Assignment
For each line in the data below that holds "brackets", return a copy.

========================

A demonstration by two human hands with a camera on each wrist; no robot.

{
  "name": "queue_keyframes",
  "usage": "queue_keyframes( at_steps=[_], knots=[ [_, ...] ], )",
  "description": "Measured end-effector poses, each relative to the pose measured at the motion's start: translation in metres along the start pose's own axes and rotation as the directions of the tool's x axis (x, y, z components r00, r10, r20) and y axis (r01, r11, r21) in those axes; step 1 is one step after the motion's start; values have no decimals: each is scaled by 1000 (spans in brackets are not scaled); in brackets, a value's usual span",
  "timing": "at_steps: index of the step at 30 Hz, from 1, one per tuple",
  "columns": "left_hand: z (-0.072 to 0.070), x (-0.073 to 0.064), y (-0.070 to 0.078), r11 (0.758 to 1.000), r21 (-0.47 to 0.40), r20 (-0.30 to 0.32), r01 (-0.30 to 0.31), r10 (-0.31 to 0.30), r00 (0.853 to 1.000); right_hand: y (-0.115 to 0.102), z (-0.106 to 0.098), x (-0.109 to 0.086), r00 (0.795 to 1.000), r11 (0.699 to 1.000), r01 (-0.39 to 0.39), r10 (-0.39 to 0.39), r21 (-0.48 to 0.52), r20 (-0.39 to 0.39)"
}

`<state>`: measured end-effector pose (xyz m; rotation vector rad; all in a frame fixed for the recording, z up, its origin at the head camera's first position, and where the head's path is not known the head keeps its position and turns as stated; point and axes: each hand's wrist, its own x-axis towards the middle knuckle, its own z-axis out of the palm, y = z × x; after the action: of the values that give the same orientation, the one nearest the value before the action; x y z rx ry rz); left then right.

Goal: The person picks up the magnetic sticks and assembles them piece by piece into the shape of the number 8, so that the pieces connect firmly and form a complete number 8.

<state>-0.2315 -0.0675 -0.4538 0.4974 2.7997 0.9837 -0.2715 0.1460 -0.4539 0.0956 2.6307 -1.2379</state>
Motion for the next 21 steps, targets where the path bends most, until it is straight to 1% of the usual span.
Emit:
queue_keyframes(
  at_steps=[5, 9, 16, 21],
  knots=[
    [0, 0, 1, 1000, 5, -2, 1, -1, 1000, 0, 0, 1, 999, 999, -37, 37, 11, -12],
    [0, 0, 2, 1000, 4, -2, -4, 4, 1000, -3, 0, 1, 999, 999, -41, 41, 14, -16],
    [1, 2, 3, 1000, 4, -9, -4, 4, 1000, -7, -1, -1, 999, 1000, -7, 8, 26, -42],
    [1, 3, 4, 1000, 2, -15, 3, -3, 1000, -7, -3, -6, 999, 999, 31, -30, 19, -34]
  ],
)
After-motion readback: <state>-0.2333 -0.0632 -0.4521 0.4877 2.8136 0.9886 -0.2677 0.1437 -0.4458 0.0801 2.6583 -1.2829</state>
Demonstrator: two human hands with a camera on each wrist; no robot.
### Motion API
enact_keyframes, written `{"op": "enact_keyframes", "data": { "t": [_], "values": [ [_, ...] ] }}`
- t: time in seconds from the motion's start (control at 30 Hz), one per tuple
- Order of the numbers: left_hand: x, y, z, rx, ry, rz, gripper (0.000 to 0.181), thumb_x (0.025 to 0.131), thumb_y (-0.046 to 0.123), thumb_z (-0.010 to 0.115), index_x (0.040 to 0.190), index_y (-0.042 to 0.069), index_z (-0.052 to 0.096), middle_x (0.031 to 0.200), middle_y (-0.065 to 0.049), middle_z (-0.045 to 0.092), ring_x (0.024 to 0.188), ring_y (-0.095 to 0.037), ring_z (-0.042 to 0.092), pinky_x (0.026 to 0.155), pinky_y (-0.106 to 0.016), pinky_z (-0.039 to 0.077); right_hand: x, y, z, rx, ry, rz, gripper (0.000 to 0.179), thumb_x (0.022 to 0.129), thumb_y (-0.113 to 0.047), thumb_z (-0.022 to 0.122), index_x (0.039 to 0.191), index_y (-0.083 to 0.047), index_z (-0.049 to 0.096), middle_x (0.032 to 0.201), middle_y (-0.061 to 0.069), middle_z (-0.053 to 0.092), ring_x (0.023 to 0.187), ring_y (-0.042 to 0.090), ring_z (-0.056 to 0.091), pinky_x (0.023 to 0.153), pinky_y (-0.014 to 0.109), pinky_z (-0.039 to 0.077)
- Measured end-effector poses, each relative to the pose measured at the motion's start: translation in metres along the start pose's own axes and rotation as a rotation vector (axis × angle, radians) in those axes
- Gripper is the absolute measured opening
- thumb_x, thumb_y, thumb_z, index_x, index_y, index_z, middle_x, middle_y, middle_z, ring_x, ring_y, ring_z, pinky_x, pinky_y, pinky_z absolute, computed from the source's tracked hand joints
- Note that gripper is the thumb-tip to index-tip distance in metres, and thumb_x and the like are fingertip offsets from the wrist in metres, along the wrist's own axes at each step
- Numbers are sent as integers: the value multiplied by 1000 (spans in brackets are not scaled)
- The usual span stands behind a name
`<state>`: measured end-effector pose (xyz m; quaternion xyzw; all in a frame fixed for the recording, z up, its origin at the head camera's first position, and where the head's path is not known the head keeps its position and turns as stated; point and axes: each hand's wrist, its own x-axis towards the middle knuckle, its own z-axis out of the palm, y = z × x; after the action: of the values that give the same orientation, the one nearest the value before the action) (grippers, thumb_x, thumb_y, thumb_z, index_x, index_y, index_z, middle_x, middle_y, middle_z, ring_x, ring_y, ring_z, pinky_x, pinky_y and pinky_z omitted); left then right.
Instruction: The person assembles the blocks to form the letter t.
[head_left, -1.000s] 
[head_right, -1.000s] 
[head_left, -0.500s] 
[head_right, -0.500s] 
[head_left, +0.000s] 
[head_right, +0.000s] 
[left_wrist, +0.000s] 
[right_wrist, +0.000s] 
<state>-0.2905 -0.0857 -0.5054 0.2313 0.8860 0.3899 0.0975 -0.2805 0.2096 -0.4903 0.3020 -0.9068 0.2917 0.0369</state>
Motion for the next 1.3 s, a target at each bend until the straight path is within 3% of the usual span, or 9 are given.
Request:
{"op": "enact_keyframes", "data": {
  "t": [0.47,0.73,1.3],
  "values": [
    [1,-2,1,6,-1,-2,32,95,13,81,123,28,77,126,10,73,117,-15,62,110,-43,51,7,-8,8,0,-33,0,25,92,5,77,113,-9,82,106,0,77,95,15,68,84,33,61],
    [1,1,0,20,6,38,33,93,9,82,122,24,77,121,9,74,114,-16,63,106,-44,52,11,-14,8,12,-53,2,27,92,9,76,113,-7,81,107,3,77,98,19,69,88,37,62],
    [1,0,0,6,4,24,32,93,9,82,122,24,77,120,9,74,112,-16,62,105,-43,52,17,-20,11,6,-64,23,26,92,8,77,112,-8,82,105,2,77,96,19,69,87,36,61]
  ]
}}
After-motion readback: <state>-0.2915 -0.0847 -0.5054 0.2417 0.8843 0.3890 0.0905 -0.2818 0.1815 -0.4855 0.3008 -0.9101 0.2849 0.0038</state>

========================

Solution to this task
  "description": "Measured end-effector poses, each relative to the pose measured at the motion's start: translation in metres along the start pose's own axes and rotation as the directions of the tool's x axis (x, y, z components r00, r10, r20) and y axis (r01, r11, r21) in those axes; step 1 is one step after the motion's start; values have no decimals: each is scaled by 1000 (spans in brackets are not scaled); in brackets, a value's usual span",
- Numbers are sent as integers: the value multiplied by 1000 (spans in brackets are not scaled)

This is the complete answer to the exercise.